Everything from the line containing "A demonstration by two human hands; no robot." through the final line of the listing below should be given again, word for word, and nothing else.
*** Block opens ***
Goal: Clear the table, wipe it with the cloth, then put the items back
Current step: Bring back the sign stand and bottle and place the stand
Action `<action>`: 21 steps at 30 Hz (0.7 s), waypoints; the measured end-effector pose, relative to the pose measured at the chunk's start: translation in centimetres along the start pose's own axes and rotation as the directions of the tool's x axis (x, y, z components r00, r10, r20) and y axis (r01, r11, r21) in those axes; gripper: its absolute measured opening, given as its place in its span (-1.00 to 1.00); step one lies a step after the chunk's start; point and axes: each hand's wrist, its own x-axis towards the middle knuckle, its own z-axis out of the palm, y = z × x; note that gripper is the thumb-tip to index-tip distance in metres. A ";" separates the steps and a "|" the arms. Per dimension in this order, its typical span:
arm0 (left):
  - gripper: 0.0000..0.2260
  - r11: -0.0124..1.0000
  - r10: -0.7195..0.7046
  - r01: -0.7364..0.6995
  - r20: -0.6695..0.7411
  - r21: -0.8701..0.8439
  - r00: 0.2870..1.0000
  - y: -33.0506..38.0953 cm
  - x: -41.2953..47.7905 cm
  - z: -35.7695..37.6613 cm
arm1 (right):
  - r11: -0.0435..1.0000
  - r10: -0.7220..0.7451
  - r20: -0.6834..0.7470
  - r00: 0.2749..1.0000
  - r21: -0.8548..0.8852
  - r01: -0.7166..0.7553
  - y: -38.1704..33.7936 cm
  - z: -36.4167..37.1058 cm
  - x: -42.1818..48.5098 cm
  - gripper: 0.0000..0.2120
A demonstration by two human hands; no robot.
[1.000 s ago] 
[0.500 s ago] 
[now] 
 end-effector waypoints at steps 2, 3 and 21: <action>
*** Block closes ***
| Exercise output |
A demonstration by two human hands; no robot.
[1.000 s ago] 
[0.500 s ago] 
[now] 
 end-effector waypoints at steps 2, 3 and 21: <action>

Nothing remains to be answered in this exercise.